§ Goal of the exercise:
Only the lines below from the one with "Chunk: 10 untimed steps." through the one with "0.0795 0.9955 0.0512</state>" are to be written out, exactly and without any images.

Items listed in a dataset
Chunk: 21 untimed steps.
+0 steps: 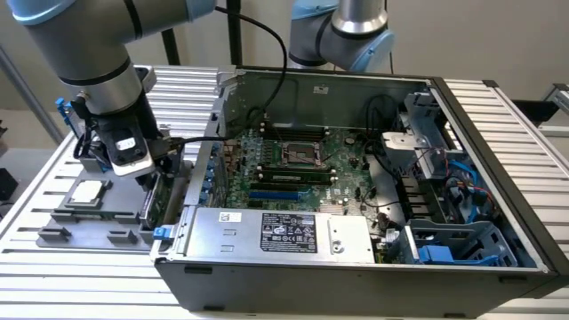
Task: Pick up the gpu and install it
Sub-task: 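Pick up the gpu and move the gpu toward the slot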
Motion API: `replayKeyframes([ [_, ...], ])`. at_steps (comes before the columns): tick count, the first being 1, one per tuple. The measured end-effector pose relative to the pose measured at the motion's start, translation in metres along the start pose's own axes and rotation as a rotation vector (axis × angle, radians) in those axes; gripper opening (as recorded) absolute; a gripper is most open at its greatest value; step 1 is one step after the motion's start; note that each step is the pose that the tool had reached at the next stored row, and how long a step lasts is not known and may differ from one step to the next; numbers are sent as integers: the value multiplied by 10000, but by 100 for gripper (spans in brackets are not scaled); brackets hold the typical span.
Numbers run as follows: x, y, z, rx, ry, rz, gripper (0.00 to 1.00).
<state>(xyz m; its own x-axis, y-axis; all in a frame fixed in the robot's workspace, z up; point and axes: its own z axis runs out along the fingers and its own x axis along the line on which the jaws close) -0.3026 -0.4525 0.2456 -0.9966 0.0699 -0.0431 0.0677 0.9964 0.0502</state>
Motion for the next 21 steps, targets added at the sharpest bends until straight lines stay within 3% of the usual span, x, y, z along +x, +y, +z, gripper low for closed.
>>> replayKeyframes([
  [3,14,-3,53,-7,-81,-5,100],
  [5,17,-5,76,-8,-102,-1,100],
  [21,19,13,82,-3,-111,118,100],
])
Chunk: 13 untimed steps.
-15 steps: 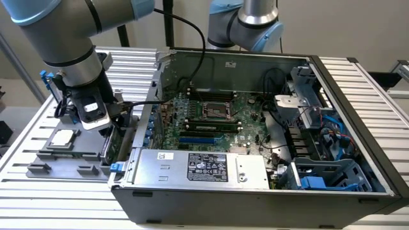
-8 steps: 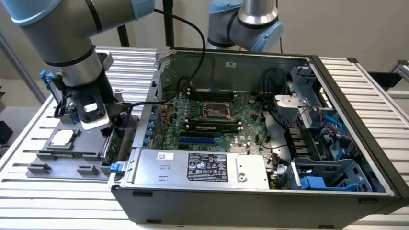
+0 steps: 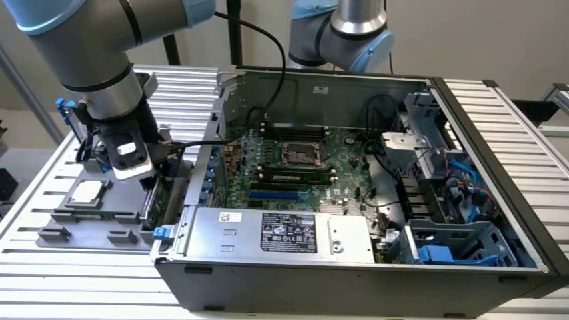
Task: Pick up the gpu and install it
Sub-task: 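Pick up the gpu and move the gpu toward the slot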
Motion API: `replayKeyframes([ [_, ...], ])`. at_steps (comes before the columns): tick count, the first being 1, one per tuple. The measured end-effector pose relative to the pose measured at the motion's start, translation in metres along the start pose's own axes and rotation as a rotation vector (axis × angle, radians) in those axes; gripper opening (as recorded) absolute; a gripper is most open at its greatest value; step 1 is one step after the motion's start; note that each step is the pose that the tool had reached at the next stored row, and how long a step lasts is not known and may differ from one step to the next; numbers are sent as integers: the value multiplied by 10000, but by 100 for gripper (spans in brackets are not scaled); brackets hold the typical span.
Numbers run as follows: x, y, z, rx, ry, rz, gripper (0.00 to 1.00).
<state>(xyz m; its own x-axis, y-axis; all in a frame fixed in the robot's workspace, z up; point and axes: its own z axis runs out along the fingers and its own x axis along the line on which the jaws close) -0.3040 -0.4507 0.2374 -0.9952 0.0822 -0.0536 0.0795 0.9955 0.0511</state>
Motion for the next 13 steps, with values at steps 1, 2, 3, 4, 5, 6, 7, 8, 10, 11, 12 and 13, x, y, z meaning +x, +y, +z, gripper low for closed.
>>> replayKeyframes([
  [1,0,0,0,1,1,-1,100],
  [2,0,1,-1,2,2,0,100],
  [3,0,1,-2,2,2,1,100],
  [4,0,1,-2,1,1,1,0],
  [5,0,2,-3,0,-1,1,0],
  [6,-1,2,-4,0,0,0,0],
  [7,-1,2,-7,0,0,0,0],
  [8,0,2,-12,2,3,1,0],
  [10,-1,3,-22,1,1,0,0],
  [11,-1,3,-25,0,0,1,0],
  [12,-1,3,-26,-1,-2,1,0],
  [13,-2,3,-26,-2,-1,0,0],
])
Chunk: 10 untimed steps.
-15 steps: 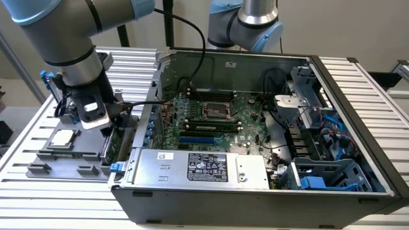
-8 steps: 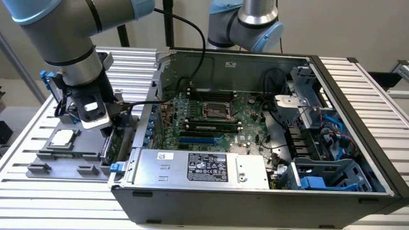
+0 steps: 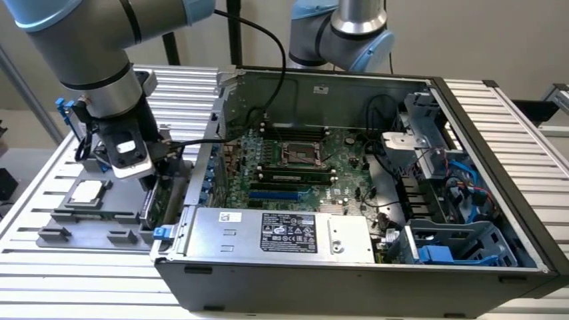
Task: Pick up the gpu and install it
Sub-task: 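Pick up the gpu and move the gpu toward the slot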
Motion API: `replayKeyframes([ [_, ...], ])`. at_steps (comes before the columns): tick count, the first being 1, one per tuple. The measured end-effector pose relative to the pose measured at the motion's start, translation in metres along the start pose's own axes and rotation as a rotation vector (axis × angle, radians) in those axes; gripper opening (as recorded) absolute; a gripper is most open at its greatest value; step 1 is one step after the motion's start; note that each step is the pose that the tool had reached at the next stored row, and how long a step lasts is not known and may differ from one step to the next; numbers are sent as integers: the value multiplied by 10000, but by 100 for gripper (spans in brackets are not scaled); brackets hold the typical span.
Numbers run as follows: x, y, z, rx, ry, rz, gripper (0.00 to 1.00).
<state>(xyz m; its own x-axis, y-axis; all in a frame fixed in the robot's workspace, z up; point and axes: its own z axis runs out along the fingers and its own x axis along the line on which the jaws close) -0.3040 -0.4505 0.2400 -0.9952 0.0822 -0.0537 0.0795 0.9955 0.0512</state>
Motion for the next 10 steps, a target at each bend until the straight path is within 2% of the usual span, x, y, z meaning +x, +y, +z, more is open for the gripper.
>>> replayKeyframes([
  [10,2,-1,-3,3,4,-18,0],
])
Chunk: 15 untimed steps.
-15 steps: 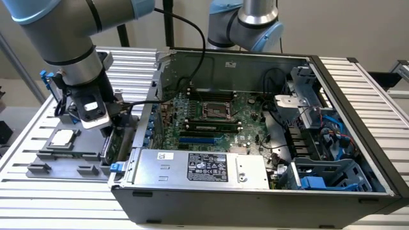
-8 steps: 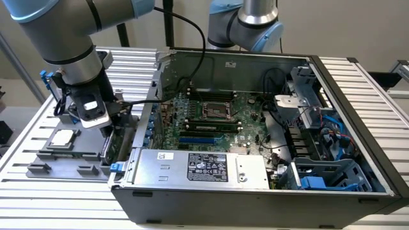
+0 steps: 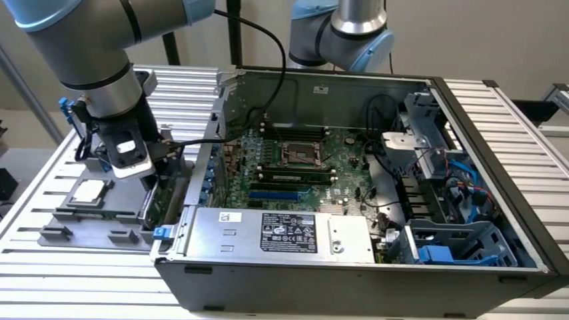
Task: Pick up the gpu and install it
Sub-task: 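Pick up the gpu and move the gpu toward the slot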
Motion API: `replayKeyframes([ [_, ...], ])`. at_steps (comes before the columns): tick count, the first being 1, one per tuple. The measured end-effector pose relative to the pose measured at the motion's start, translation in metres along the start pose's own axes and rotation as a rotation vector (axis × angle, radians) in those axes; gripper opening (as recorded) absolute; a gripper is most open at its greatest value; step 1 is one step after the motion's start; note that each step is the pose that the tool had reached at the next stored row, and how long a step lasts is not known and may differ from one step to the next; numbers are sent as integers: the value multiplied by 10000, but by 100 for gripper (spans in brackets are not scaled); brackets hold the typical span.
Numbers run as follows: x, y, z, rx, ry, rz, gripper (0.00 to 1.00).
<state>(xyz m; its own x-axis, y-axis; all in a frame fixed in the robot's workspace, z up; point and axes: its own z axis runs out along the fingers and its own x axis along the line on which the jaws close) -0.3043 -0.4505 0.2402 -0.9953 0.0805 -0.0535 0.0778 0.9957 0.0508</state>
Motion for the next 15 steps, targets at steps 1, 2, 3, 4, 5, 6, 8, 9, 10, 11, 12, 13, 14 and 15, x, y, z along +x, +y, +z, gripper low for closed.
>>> replayKeyframes([
  [1,5,0,-1,-1,3,-36,0],
  [2,13,-1,-1,-5,4,-86,0],
  [3,22,-2,-1,-9,8,-155,0],
  [4,30,-2,-1,-13,11,-222,0],
  [5,38,-3,-2,-17,15,-288,0],
  [6,45,-3,-2,-21,18,-359,0],
  [8,60,-4,-5,-28,25,-500,0],
  [9,68,-5,-8,-31,28,-565,0],
  [10,74,-5,-12,-34,32,-619,0],
  [11,75,-7,-18,-36,33,-652,0],
  [12,75,-10,-22,-37,33,-656,0],
  [13,75,-11,-23,-37,33,-656,0],
  [14,75,-11,-23,-39,32,-656,0],
  [15,75,-11,-23,-39,32,-655,0],
])
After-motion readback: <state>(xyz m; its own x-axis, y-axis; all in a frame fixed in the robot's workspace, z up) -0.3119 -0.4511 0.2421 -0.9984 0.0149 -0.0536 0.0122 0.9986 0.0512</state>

§ Solution to the problem:
Chunk: 10 untimed steps.
-15 steps: 
-8 steps: 
+0 steps: 
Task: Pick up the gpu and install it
Sub-task: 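Pick up the gpu and move the gpu toward the slot
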Motion API: `replayKeyframes([ [_, ...], ])`. at_steps (comes before the columns): tick count, the first being 1, one per tuple. The measured end-effector pose relative to the pose measured at the motion's start, translation in metres along the start pose's own axes and rotation as a rotation vector (axis × angle, radians) in those axes; gripper opening (as recorded) absolute; a gripper is most open at its greatest value; step 1 is one step after the motion's start; note that each step is the pose that the tool had reached at the next stored row, and how long a step lasts is not known and may differ from one step to the next; numbers are sent as integers: the value multiplied by 10000, but by 100 for gripper (spans in brackets are not scaled); brackets hold the typical span.
Numbers run as follows: x, y, z, rx, ry, rz, gripper (0.00 to 1.00).
<state>(xyz m; its own x-axis, y-axis; all in a frame fixed in the robot's workspace, z up; point and axes: its own z axis runs out along the fingers and its own x axis along the line on which the jaws close) -0.3040 -0.4505 0.2400 -0.9952 0.0822 -0.0537 0.0795 0.9955 0.0512</state>

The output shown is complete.